Tembak Menembak
Oleh: Dahlan Iskan
Hanya saja yang memimpin sidang pengesahan itu adalah Wakil Presiden Mike Pence. Trump sangat berharap wapres berani membalikkan hasil pemungutan suara itu.
Trump sebenarnya sudah setuju pengangkatan Clark sebagai Jaksa Agung baru. Clark juga sudah dibawa Perry ke Gedung Putih. Tidak bisa berdalih. Di buku tamu pos depan Gedung Putih ada nama Perry dan Clark pada hari itu. Gagal. Alias belum nasibnya.
Pengangkatan Clark ini urung hanya karena ada perkembangan baru: terjadi pengunduran diri masal di staf Departemen Kehakiman dan di staf Gedung Putih. Waktu pun kian mepet. Satu skenario lagi gagal.
Sulitnya, massa pendukung Trump sudah telanjur mendapat angin: Trump pasti bisa dilantik jadi presiden. Mereka sudah bersatu untuk berkumpul di Washington. Mereka siap menggagalkan pengesahan hasil Pilpres di Gedung Capitol.

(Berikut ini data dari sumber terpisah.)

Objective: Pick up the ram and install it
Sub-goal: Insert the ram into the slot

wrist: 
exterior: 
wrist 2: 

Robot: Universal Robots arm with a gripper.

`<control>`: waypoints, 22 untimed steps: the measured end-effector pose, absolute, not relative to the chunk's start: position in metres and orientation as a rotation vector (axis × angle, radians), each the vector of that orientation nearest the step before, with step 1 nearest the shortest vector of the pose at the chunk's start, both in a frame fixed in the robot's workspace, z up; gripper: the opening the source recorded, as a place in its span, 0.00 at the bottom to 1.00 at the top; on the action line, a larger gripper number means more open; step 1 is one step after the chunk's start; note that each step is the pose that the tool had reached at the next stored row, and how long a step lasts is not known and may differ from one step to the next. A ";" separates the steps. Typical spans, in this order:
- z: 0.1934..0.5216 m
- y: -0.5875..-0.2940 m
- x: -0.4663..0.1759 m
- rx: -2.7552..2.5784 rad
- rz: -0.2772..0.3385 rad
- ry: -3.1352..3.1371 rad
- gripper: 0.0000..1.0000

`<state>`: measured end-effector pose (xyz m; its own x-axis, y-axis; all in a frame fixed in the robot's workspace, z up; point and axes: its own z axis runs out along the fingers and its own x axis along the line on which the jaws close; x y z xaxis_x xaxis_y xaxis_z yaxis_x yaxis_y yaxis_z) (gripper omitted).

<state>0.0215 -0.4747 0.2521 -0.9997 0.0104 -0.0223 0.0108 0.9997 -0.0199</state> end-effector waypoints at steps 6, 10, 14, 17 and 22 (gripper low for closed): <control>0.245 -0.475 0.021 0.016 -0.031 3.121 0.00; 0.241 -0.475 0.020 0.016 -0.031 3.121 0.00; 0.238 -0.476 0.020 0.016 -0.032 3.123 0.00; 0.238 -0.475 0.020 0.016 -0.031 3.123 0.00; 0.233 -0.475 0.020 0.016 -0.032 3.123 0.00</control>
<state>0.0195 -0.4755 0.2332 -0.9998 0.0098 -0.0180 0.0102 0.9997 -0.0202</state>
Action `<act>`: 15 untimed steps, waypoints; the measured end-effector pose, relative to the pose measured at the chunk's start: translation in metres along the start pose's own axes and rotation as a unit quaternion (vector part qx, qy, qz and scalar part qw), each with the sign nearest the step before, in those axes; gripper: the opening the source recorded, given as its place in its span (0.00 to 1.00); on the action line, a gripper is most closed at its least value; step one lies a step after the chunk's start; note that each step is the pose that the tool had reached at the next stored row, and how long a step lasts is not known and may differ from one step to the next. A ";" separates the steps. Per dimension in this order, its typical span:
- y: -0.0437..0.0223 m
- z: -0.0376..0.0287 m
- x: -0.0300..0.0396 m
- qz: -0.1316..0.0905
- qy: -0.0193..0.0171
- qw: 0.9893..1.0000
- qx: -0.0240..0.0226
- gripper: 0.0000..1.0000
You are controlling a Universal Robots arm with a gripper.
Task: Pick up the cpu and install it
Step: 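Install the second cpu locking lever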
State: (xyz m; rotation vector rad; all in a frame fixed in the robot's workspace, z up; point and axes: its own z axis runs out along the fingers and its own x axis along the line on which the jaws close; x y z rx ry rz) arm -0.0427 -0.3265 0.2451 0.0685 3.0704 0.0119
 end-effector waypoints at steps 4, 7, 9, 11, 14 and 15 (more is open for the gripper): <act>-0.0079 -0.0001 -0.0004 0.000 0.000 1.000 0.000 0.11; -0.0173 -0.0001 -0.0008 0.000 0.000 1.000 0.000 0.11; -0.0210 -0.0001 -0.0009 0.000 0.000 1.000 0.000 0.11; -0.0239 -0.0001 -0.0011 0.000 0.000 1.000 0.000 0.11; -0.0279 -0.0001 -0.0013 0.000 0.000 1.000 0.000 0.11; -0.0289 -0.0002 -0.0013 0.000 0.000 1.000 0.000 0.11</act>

Maka setelah mendengarkan orasi Trump mereka berkonvoi ngeluruk ke Capitol. Mereka menduduki gedung wakil rakyat itu. Mereka memecah kaca. Membuka paksa. Mencari pimpinan acara. Menduduki kursi Nancy Pelosi, sang ketua. Anda sudah tahu semua.
Untuk apa rumah Trump dan HP Perry sampai diubek-ubek FBI? Ini baru kali pertama rumah mantan seorang presiden digeledah. Ini kali pertama HP seorang anggota DPR disita.
Ini pasti gawat. Ternyata dua hal itu menyatu dan terpisah. Menyatunya di urusan pendudukan Gedung Capitol. Terpisahnya di urusan campur tangan Rusia dalam Pilpres Amerika. Pilpres tahun 2016 dan 2020.
Yang pertama Trump sebenarnya kalah secara suara. Tapi Hillary Clinton kalah dalam meraih jumlah ''kursi''.